Other embassies including the European Union are preparing to follow suit, according to several Yangon-based diplomats. A spokesman for the U.S. Embassy in Yangon told Radio Free Asia that mismanagement had drastically affected Myanmar's economy and that the new rules would further weaken the outlook. He urged negotiation or revision of the rules.
On Friday, 12 prominent Yangon-based business associations, including the American, Australian, British, European, German and New Zealand chambers as well as a key private equity association, issued a statement that warned: "Implementation of these measures and the associated lack of clear exemptions for foreign investments create significant, and for some insurmountable, challenges to all businesses operating in Myanmar."
Other executives said that the new rules, if not modified or rescinded, will only antagonize investors and drive remaining foreign businesses out of Myanmar while pushing local importers into crisis.
"This is yet another sign that the junta will prioritize its security and interests at all costs, regardless of collateral damage to business and the economy... and unravel a decade of reforms as it doubles down on its attempt to secure its hold over the country," said a Western business consultant who advises companies in Myanmar.
Other analysts said the move was the clearest sign yet of the regime's growing desperation as Myanmar's dollar reserves slide amid spiraling prices for fuel and other imports. At the same time, they expressed bewilderment at what one independent economist called the "self-destructive logic" of the move.
"Effectively this is like the junta sanctioning itself," said Jason Tower, Myanmar country director of the Washington-based think tank USIP. "After this, who would want to bring one dollar into the country?"
The economic costs of Myanmar's dependence on imported oil and other commodities have been exacerbated by the impact of Russia's war in Ukraine on commodities prices.
Myanmar exports more than $1.3 billion worth of natural gas per year but is reliant on imported fuel and oil for a range of sectors. Months of rolling power cuts have reflected frantic efforts to cut energy and fuel costs, while draconian new bureaucratic requirements for import licenses for more than 7,000 additional items reinforce the push to curb dollar expenditures.
Adding to the problems is collapsing foreign investment. In the five months from July to November 2021, FDI amounted to just $267 million, only about 20% of the amount in the same period in 2020, according to the World Bank. The 2020 figure was near a 10-year low due to COVID-19 restrictions, and recent data suggests FDI this year might reach the lowest level in decades.
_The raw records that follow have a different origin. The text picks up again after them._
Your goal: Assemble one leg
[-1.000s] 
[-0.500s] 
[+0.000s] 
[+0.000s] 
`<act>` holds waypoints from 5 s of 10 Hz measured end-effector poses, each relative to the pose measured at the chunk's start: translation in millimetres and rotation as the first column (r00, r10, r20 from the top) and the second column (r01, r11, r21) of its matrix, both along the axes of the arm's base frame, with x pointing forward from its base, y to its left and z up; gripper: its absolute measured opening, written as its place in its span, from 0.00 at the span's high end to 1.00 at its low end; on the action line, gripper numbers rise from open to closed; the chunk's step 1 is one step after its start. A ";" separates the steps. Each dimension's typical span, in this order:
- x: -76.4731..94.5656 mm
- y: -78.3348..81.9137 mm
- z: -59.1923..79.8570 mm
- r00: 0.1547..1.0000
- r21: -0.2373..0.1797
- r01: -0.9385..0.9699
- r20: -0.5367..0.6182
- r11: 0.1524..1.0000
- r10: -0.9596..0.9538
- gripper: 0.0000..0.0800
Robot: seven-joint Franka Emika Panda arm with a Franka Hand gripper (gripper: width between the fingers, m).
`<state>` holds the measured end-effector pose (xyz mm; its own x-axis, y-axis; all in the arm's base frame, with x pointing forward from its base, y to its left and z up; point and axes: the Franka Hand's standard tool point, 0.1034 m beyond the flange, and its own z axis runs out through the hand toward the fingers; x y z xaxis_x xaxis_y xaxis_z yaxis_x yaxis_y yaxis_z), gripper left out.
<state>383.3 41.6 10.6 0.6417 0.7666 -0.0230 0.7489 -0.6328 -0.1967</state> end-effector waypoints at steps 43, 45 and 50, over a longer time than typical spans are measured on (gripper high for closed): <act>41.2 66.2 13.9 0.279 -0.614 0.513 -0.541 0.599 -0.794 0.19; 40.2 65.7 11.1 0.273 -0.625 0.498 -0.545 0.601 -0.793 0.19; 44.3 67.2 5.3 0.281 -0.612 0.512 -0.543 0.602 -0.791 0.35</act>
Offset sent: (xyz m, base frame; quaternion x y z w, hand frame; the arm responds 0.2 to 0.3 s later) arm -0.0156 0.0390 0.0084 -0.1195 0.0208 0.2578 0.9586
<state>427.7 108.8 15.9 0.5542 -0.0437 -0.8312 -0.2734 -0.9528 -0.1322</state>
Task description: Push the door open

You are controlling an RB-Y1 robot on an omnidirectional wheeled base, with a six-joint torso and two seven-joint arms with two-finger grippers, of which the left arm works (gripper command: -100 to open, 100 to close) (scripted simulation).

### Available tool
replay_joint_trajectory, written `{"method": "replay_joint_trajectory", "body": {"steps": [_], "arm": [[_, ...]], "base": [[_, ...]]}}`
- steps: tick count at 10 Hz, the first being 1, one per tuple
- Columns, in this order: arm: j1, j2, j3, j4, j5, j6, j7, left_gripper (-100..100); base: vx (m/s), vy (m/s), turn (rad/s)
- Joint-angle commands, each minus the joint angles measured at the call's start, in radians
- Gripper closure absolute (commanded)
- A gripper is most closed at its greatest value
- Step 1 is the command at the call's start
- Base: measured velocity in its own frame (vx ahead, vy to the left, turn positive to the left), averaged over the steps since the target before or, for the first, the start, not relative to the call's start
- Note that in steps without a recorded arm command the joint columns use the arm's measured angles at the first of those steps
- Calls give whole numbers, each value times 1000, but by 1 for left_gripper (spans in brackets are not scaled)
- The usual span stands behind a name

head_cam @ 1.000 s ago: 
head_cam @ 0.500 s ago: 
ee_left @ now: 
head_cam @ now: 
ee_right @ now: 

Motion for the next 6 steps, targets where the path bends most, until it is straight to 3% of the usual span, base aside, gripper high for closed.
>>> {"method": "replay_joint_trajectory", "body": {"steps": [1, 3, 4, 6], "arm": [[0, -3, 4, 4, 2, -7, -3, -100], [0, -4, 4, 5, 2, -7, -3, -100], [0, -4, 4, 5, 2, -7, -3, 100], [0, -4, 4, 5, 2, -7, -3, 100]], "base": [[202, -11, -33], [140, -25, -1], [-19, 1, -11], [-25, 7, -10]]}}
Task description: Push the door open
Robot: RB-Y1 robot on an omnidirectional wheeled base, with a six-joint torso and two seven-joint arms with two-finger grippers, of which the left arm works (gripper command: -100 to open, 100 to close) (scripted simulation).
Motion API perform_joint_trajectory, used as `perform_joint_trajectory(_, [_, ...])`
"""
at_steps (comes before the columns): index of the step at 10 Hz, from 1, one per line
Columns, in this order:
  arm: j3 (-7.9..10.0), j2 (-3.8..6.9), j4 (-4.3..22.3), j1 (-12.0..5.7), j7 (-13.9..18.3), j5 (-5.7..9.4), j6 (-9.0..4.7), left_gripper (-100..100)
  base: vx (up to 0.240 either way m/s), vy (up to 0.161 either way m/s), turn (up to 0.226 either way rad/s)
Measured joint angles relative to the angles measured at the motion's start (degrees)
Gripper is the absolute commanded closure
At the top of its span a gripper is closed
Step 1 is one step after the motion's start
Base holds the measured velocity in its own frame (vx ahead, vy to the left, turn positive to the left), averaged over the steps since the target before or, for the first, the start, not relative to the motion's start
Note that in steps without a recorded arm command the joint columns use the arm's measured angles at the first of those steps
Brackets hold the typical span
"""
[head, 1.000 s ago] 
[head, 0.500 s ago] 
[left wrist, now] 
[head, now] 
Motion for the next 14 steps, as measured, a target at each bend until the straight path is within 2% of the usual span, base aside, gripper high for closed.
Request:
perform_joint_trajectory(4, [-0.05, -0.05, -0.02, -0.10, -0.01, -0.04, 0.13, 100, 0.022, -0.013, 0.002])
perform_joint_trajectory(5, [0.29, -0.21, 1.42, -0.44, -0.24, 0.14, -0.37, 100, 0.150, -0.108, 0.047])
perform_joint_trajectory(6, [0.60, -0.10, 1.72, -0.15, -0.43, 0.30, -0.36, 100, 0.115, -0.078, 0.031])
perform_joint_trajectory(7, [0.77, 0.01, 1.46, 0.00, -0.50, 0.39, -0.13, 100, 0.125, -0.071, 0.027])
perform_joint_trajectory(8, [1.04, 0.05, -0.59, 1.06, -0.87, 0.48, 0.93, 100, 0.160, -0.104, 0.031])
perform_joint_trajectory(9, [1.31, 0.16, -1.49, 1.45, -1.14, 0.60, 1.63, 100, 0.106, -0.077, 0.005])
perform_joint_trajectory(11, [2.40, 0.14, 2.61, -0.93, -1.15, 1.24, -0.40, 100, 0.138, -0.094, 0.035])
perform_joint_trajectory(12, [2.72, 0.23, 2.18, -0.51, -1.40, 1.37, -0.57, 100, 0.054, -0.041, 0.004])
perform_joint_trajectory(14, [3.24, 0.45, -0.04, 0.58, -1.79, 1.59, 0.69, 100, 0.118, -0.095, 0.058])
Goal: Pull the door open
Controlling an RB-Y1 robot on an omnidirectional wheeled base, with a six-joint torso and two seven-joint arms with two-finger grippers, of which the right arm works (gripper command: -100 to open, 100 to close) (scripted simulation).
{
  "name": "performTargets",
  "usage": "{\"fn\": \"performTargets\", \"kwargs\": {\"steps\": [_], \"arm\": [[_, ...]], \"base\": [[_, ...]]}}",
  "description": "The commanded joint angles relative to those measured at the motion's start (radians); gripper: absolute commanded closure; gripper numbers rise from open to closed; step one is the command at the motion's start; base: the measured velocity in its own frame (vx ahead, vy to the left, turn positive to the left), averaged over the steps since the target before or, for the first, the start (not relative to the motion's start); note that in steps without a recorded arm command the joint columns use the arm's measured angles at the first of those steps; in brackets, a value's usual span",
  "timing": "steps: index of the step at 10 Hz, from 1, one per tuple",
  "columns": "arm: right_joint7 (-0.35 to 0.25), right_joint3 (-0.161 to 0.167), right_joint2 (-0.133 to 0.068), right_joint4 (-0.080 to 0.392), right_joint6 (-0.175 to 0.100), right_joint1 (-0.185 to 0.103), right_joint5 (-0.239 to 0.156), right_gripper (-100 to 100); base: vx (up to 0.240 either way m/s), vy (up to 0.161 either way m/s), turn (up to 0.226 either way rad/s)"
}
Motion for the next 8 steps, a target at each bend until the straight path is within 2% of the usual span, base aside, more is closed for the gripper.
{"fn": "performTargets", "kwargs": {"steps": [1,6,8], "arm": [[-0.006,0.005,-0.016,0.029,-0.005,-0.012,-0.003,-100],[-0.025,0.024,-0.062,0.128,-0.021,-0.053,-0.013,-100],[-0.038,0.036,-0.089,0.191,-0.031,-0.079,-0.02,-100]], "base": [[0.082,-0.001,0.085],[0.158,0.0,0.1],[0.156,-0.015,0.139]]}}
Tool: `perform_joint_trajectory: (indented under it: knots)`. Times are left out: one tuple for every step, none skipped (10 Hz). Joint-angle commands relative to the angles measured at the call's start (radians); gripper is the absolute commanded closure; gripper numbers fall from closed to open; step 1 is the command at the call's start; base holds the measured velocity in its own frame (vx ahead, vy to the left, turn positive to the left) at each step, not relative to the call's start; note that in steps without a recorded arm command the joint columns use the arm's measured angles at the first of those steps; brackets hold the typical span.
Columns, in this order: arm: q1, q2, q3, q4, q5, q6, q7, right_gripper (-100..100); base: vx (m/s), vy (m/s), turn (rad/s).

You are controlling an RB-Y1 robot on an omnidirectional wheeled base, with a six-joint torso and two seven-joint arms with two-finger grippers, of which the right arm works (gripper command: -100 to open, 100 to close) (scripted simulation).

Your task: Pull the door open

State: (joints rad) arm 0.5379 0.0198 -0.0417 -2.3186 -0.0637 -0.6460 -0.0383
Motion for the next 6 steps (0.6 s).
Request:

Most significant is the dwindling level of Myanmar's foreign reserves. The figure of $6 billion given by the regime's investment minister, Aung Naing Oo, in an October 2021 interview with Reuters, equals about four months' worth of imports at the official exchange rate of 1,850 kyat. But several economists who specialize in Myanmar said that given the soaring prices of oil and other essential imports as well as military hardware purchases, foreign reserves could amount to less than $4 billion -- below the three-month equivalent of imports, generally seen as a critical situation in an economy.
Compounding the problems, some of Myanmar's reserves held in the U.S. have been frozen by the U.S. administration. In addition, large defense expenditures on new military aircraft, tanks and other big-ticket items, displayed in the March 27 Armed Forces Day parade in the capital, Naypyidaw, suggest that the military regime has racked up bills of tens of millions of dollars with key arms suppliers such as Russia, China and India -- a situation further complicated by international financial sanctions against Russia and the growing pushback on currency restrictions.